[Extracted entries Boundary: Start]

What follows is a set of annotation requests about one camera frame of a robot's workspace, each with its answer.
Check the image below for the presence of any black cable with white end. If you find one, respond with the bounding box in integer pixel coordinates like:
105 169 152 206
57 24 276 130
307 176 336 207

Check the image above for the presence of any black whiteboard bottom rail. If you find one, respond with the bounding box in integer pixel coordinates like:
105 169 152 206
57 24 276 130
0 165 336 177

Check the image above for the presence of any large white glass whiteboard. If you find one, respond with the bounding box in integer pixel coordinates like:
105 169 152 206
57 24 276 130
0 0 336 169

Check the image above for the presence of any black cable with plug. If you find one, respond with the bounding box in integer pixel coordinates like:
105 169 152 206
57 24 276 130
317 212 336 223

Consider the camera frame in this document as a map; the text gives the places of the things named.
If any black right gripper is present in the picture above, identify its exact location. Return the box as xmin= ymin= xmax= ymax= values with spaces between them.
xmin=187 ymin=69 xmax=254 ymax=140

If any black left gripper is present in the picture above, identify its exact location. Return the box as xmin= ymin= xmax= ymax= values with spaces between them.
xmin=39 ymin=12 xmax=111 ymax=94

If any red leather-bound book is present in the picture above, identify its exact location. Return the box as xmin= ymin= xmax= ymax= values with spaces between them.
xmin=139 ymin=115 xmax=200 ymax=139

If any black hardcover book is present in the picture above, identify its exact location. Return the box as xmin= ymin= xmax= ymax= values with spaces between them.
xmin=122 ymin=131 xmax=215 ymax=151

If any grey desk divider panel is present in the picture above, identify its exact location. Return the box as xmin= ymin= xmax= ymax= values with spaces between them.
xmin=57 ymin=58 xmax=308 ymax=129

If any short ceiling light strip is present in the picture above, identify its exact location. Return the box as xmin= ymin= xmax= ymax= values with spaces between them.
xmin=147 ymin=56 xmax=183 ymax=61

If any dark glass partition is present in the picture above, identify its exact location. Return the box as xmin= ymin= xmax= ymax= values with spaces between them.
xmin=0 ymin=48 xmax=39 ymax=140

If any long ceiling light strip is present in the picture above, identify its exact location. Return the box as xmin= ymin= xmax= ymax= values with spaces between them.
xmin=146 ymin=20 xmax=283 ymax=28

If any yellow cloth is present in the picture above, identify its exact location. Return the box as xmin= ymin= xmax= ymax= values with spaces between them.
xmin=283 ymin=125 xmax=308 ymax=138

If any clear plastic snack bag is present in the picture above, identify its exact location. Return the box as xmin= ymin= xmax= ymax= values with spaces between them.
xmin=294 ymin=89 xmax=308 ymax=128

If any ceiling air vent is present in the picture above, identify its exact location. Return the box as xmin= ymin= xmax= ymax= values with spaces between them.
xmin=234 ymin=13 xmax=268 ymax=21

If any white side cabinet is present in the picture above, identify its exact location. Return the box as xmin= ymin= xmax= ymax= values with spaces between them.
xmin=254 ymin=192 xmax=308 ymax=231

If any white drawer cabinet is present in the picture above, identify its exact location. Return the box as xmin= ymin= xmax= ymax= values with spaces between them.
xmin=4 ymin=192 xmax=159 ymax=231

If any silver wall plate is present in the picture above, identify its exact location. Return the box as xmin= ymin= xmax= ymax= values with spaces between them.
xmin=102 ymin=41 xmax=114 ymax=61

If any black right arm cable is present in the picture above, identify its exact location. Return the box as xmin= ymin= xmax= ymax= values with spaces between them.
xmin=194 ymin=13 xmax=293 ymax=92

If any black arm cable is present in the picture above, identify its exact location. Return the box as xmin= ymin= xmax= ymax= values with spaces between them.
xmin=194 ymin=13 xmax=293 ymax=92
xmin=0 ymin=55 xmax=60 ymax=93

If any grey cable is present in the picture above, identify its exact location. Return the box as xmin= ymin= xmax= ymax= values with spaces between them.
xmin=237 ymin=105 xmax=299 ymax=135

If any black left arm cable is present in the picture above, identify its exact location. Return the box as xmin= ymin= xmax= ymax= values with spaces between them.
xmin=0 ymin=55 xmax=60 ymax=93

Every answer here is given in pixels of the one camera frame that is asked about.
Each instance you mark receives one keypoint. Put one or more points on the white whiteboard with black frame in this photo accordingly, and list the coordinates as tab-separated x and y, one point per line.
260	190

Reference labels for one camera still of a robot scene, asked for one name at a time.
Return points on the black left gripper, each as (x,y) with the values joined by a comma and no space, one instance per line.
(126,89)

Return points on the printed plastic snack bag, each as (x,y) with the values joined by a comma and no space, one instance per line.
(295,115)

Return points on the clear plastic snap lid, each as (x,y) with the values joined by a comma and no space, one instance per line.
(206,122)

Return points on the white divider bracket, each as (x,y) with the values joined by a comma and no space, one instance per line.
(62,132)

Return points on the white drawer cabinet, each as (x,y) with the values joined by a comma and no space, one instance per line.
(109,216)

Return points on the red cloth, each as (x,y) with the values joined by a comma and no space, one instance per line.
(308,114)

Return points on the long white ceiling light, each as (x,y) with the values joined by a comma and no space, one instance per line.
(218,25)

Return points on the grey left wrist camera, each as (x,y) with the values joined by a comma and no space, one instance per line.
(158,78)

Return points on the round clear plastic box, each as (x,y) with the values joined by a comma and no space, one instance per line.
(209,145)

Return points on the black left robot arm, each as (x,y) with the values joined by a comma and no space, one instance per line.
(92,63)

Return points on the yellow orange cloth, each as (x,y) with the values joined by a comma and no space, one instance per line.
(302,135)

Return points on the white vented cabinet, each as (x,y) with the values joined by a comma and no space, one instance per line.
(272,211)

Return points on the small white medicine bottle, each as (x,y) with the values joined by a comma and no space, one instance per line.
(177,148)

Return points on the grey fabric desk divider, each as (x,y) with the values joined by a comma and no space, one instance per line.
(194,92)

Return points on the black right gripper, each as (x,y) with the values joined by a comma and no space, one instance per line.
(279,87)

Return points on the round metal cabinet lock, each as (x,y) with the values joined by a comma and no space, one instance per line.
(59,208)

[Extracted entries Boundary: End]

- Assignment
Out of the preceding entries, pull each line that contains the word "about".

- Exercise result
What follows is a set of annotation requests about one camera frame of a robot's workspace, each with its answer.
Every answer here is given in pixels of the one camera frame that is asked about.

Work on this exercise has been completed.